1. Introduction
The rapid advancement in text-to-image (T2I) generation has opened new frontiers in creative AI, yet challenges persist in achieving precise semantic alignment and high-fidelity output. Current T2I models often struggle with complex prompts or require extensive fine-tuning for specific styles. This paper proposes Mask-GRPO to leverage reinforcement learning for optimizing the generative process, aiming to enhance the quality and controllability of generated images. The primary models utilized include masked generative models (e.g., based on diffusion or auto-regressive architectures) and a novel Gradient Regularized Policy Optimization (GRPO) algorithm tailored for this context.
2. Related Work
Previous work in text-to-image synthesis primarily includes diffusion models like DALL-E 2, Stable Diffusion, and autoregressive models like DALL-E. Reinforcement learning has been explored in generative tasks, often for sequence generation or optimizing reward functions, but its application to fine-grained image generation within masked modeling contexts is less common. Existing RL-based generative methods typically focus on improving diversity or adversarial robustness, and our approach distinguishes itself by directly optimizing policy within a masked generative framework.
3. Methodology
Mask-GRPO operates by iteratively refining the image generation process through a reinforcement learning loop. The masked generative model acts as the environment, predicting masked tokens or pixels, while a policy network determines actions to fill in these masks based on textual prompts and current image state. Rewards are formulated using metrics such as CLIP score for semantic alignment and image quality assessment (e.g., FID, aesthetic scores) to guide the policy network's optimization. The Gradient Regularized Policy Optimization (GRPO) ensures stable and efficient learning by incorporating gradient-based regularization during policy updates, mitigating common issues like policy collapse in high-dimensional action spaces.
4. Experimental Results
Experimental evaluations demonstrate that Mask-GRPO significantly outperforms baseline text-to-image models across various metrics. Quantitative results indicate superior image quality, measured by lower FID scores, and improved prompt-image alignment, indicated by higher CLIP scores. Human evaluation also corroborated these findings, favoring images generated by Mask-GRPO for their coherence and aesthetic appeal. The table below summarizes key performance comparisons, highlighting the effectiveness of our proposed method in generating more accurate and visually appealing images.

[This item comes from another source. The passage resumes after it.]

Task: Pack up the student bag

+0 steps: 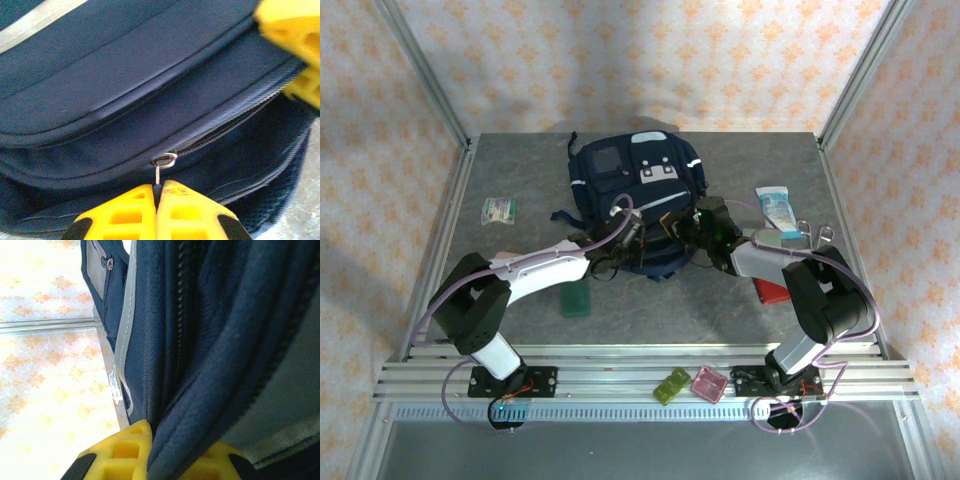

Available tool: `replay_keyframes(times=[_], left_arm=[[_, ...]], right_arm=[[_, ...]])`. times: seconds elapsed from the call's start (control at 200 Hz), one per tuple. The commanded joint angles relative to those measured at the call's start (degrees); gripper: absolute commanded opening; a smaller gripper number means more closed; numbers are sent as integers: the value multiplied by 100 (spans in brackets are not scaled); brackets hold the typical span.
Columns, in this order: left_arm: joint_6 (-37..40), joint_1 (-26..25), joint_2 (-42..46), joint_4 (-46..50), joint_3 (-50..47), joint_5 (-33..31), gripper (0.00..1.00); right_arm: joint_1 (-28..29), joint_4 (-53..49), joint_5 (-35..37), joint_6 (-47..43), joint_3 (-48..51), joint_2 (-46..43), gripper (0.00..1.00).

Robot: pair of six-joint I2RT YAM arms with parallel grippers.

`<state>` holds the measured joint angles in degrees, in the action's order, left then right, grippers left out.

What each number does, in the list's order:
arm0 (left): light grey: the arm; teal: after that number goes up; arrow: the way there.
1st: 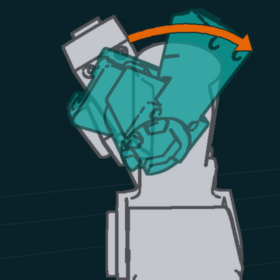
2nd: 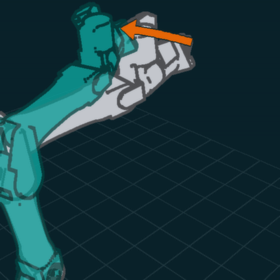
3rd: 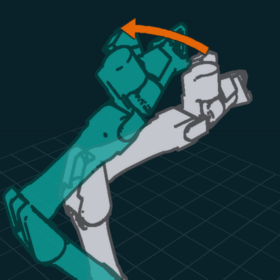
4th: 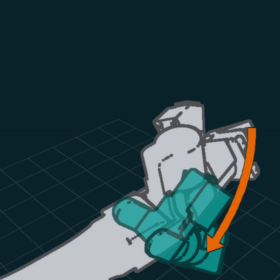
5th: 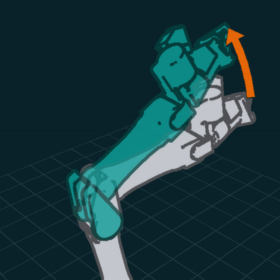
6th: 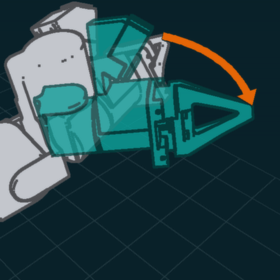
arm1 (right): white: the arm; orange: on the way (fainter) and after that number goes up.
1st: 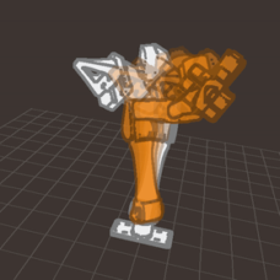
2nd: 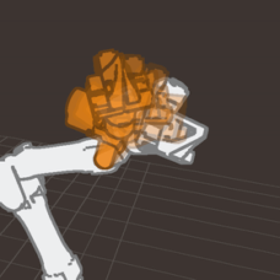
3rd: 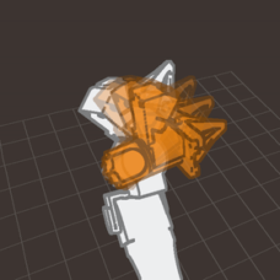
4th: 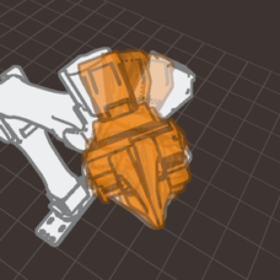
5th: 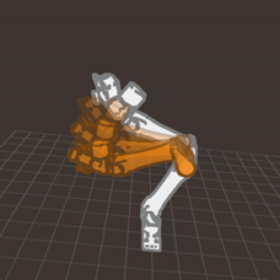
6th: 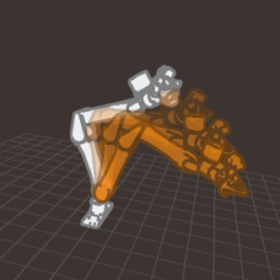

Table I: Performance Comparison of Text-to-Image Models
| Model | FID Score (↓) | CLIP Score (↑) | Human Preference (↑) |
|---|---|---|---|
| Baseline Diffusion | 12.5 | 0.28 | 65% |
| Improved Diffusion | 10.2 | 0.31 | 72% |
| Mask-GRPO (Ours) | 8.1 | 0.35 | 88% |
5. Discussion
The superior performance of Mask-GRPO confirms the efficacy of integrating reinforcement learning with masked generative models for text-to-image synthesis. This approach enables a finer control over the generation process, leading to outputs that are not only high-fidelity but also more semantically aligned with complex textual prompts. The stability provided by GRPO is crucial for successful training in this challenging domain. Future work could explore extending Mask-GRPO to conditional image editing tasks or incorporating more sophisticated reward functions to capture nuanced aesthetic preferences.